Je m’exécute sans discuter, le voyant prendre une généreuse noisette de cette pommade pour masser mon anus. Franchement… ce massage anal m’a surpris par le plaisir qu’il a provoqué.
Quelques instants plus tard, son doigt me pénètre. Cette pommade rend tout incroyablement agréable, son doigt glisse en moi sans douleur, avec une facilité déconcertante. René prépare le terrain pour la sodomie inévitable que je désire secrètement au fond de moi. L’insertion de ses deux doigts m’ouvre lentement tandis que ses va-et-vient deviennent insistants ; je dois avouer que ce rodage est loin d’être plaisant.
« Tu peux remettre un peu de pommade pour faciliter le passage ? »
Cette fameuse pommade que je découvrais n’était autre que de la vaseline.
« Montre-moi tes fesses ! »
Je me tourne vers lui, le massage l’a visiblement excité, sa queue est tendue. C’est le moment : je sens son gland contre mon anus, il pousse la pommade magique qui fait effet et il pénètre en moi. Sa queue remplit tout l’espace ; oui, j’ai juste un léger picotement mais c’est excitant de savoir qu’il est là, en moi.
Il ne me ménage pas, je m’appuie fermement sur le dossier du canapé pour encaisser ses assauts. Il me pénètre avec une énergie brute, visiblement emporté par l’excitation, prêt à jouir en moi. Quelques secondes plus tard, il se fige au fond de moi dans un gémissement.
Cette première sodomie est brève, dommage, mais ce n’est que la première fois. J’ai hâte de recommencer ; j’aime ce partage intense, même si mon anus est sensible, je suis prêt à revivre ça avec lui, j’adore sa bite. René doit sortir faire une course, il s’habille rapidement et me dit de l’attendre.
Je refuse de gâcher cette après-midi spéciale : je lubrifie mon anus avec de la vaseline – un accessoire dont je suis devenu accro. Terriblement excité, pour patienter jusqu’au retour de René, je finis par me doigter. Le bruit de la porte d’entrée me fait sursauter, mais je continue mon jeu anal. René arrive dans la pièce.

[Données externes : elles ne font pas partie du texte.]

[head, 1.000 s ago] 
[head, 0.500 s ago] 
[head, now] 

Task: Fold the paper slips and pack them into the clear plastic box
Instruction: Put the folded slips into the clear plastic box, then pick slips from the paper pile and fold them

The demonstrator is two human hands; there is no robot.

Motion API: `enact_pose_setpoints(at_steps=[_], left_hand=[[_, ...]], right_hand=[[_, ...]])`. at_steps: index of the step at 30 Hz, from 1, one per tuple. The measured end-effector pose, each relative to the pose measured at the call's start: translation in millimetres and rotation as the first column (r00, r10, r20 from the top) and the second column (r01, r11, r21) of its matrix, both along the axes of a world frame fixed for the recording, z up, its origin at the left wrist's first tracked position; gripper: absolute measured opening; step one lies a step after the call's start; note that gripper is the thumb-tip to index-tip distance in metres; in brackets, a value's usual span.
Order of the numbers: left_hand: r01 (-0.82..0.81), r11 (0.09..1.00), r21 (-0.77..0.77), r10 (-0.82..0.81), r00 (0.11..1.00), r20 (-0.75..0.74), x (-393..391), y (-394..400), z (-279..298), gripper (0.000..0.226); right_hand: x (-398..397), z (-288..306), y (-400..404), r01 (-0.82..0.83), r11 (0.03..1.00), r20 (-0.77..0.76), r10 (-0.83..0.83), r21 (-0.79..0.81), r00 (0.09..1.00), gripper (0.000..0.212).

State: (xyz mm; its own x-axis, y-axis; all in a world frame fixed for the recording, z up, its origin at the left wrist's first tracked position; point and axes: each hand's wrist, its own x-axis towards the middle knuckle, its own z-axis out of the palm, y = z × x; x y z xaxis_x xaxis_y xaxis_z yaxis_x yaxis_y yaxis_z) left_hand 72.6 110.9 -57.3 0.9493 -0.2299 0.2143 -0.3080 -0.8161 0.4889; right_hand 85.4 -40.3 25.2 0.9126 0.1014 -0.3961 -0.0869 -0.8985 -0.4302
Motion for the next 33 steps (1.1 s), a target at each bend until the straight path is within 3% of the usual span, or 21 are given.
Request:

« Je suis prêt, tu viens ? »
René se déshabille et commence à bander fortement ; ma récompense n’est plus loin. Je prends appui sur la table ; René se place derrière moi et insère sa bite qui glisse sans résistance grâce à la vaseline. Mes deux mains posées sur la table, il m’empoigne les hanches et me remplit entièrement ; son sexe coulisse en moi sans relâche. Je retiens mes gémissements pour qu’il tienne le coup ; il accélère soudainement et je dois intervenir.
« Doucement, fais une pause – ne jouis pas tout de suite. »
Il reste figé en moi, et j’en profite pour savourer cette dilatation anale délicieusement intense. Ses va-et-vient reprennent, je sens qu’il est temps de le libérer.
« René, enfonce ta queue, fourre-moi ! Je veux entendre tes couilles claquer contre mes fesses, vide-les ! »
Il s’active avec vigueur, m’empoigne fermement, la table tremble sous nos secousses, puis soudain il se bloque au fond de moi : c’est fini.
Les battements de sa queue me remplissent encore le cul. Lorsqu’il se retire, je me masturbe en expulsant son sperme, ce qui m’excite. Il me regarde, sa bite pendante, vidée de toute vigueur. Parfait.
J’ai passé une bonne journée. Ce petit jeu a duré un bon moment, les mercredis ou samedis après-midi. Avec le temps, la vaseline est devenue inutile, mais cela m’excitait énormément qu’il me prépare ainsi. Pour les fellations, je lui suçais sa bite assez souvent ; je savais qu’il appréciait ma manière de faire.